[Opening MATERIAL TO PROCESS section]

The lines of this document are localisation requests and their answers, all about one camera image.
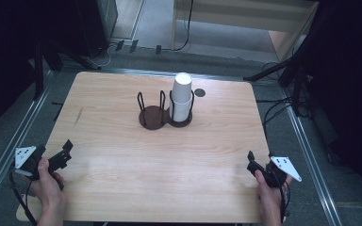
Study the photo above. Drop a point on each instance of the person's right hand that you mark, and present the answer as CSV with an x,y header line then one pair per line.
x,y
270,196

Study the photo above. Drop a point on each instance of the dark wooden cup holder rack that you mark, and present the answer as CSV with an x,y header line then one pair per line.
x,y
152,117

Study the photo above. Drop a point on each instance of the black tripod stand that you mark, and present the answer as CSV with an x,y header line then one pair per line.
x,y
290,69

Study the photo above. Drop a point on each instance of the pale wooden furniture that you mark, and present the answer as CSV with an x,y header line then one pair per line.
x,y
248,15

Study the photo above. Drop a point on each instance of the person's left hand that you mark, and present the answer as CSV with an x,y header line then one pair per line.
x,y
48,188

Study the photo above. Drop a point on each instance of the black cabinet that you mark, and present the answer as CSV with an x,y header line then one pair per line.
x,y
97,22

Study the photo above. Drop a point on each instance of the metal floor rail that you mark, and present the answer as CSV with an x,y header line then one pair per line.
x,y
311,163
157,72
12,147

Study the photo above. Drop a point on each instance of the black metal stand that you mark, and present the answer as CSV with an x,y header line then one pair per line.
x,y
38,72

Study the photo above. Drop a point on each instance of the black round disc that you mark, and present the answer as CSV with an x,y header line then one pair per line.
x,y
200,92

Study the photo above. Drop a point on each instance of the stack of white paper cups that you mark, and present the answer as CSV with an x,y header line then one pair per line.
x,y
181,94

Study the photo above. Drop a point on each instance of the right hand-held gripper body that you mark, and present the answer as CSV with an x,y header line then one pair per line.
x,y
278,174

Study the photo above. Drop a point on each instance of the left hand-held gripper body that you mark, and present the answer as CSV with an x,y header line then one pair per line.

[Closing MATERIAL TO PROCESS section]

[WORK REQUIRED] Please write the data out again exactly, but do not carry over the pictures.

[ANSWER TO THE PROBLEM]
The lines of this document are localisation requests and their answers, all about one camera image.
Study the photo above. Drop a point on each instance of the person's right hand that you mark, and present the answer as CSV with an x,y header line then one pair per line.
x,y
270,196

Study the photo above. Drop a point on each instance of the dark wooden cup holder rack that you mark, and present the answer as CSV with an x,y header line then one pair per line.
x,y
152,117

Study the photo above. Drop a point on each instance of the black tripod stand that you mark, and present the answer as CSV with an x,y header line then one pair per line.
x,y
290,69

Study the photo above. Drop a point on each instance of the pale wooden furniture that you mark, and present the answer as CSV with an x,y header line then one pair per line.
x,y
248,15

Study the photo above. Drop a point on each instance of the person's left hand that you mark, and present the answer as CSV with an x,y header line then one pair per line.
x,y
48,188

Study the photo above. Drop a point on each instance of the black cabinet that you mark, and present the answer as CSV with an x,y header line then one pair per line.
x,y
97,22

Study the photo above. Drop a point on each instance of the metal floor rail that you mark, and present the answer as CSV with an x,y header line then one pair per line.
x,y
311,163
157,72
12,147

Study the photo above. Drop a point on each instance of the black metal stand that you mark, and present the answer as CSV with an x,y header line then one pair per line.
x,y
38,72

Study the photo above. Drop a point on each instance of the black round disc that you mark, and present the answer as CSV with an x,y header line then one pair per line.
x,y
200,92

Study the photo above. Drop a point on each instance of the stack of white paper cups that you mark, and present the answer as CSV with an x,y header line then one pair per line.
x,y
181,94

Study the photo above. Drop a point on each instance of the right hand-held gripper body that you mark, and present the answer as CSV with an x,y header line then one pair per line.
x,y
278,174

Study the photo above. Drop a point on each instance of the left hand-held gripper body that you mark, and present the answer as CSV with an x,y header line then one pair per line.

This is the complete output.